Episodes 4, 5, and 6 are often those criticized for being slow. Each has the self-contained plot of a classic western, and they build the characters of the Mandalorian and the Child out significantly. The Child (called Baby Yoda by the internet) is instantly presented as curious but powerful. We learn over these episodes that some people are good and will want to help the Child, while others will want to control it. We also see it wander, learn, and explore on its own. The Child is ripped away from a peaceful life due to these pursuers in episode 4, and then learns about the cruelness of the world through classic western plots like a manhunt in the desert with a shifty, unknown partner, and a prison break where no one can trust anyone.

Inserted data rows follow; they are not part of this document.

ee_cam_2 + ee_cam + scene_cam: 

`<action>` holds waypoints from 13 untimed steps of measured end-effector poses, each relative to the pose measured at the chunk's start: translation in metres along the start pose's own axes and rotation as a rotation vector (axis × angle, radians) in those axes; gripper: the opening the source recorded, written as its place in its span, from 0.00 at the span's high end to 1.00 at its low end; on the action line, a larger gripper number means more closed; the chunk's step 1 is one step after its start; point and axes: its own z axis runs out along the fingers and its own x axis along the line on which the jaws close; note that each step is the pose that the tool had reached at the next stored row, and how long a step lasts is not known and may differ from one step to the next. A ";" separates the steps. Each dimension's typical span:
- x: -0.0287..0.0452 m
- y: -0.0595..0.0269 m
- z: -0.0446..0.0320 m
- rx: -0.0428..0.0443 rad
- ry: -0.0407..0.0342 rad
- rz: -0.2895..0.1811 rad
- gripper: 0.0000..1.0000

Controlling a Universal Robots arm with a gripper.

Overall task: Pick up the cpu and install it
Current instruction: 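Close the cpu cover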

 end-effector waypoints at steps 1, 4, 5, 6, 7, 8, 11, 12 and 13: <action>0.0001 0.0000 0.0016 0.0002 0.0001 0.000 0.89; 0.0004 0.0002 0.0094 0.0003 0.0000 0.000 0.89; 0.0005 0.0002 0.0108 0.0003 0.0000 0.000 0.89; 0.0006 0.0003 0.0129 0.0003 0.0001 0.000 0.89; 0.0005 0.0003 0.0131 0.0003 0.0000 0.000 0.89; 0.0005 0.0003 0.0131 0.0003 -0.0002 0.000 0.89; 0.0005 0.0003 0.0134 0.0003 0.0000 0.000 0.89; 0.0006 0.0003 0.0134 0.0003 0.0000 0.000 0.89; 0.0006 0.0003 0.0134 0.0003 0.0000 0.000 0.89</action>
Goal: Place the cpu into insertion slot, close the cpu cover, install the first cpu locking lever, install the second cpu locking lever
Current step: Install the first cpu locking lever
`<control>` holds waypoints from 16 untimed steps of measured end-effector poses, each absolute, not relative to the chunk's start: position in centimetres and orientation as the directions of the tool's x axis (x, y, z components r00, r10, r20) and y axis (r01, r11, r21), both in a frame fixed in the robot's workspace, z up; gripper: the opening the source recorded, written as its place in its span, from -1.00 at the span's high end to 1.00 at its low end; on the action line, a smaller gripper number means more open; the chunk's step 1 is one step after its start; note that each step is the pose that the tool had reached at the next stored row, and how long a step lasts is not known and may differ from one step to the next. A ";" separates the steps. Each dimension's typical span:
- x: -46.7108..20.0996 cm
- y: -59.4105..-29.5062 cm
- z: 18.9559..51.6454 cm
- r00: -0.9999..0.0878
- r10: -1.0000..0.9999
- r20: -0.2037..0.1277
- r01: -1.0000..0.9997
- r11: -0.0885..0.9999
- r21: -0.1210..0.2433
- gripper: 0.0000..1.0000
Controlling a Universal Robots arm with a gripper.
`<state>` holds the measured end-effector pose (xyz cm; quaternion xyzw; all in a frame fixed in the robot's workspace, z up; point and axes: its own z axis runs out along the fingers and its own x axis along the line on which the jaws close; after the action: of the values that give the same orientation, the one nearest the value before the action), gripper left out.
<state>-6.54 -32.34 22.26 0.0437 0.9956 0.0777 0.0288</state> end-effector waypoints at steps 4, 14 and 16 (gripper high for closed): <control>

These episodes are an homage to the western genre, and they help develop the relationship between the Mandalorian and the Child. They don’t tell us that much about the plot, but that isn’t the point.
We see this father-son dynamic play out as the Mandalorian gradually learns how to care for the Child, and learns how his actions can affect it. We see growth in his character without ever seeing his face. This is another western-influenced element. The grim-faced cowboy wanders into town, and gradually is softened by someone he saw as a burden. This show simply replaces a sour visage with a metal bucket.
The action of the show is also fantastic. We see a live-action Star Wars that feels much more personal, and smaller than other live-action entrants into the series. Punches and kicks aren’t Force enhanced, and brawls happen in the street rather than a high tower. Stealth means actually sneaking around and staying out of sight, and combat is brutal. There’s much less flipping about with laser swords. The fact that so much of the series involves small fights means that the occasional major set piece (which only appears every other episode or so) feels truly special. Demonstrations of jetpacks, the Force, and TIE fighters feel incredibly powerful when juxtaposed with the more traditional action scenes.
There’s a lot to love in “The Mandalorian.” Don’t assume it doesn’t have depth or creativity just because it’s Star Wars. It was created by Jon Favreau, who directed the first “Iron Man,” “Chef” (2014), and “Elf” (2003). Its writer, Dave Filoni, wrote “Star Wars: The Clone Wars,” and worked on “Avatar the Last Airbender.” These guys know how to make something with action that is about more than action.
The show certainly has action, and it is Star Wars, but there’s more to it than that. It’s a show about identity and fatherhood, and it recognizes the history of filmmaking and Star Wars.
You don’t have to like it, but there’s more to it than “pew pew lasers.”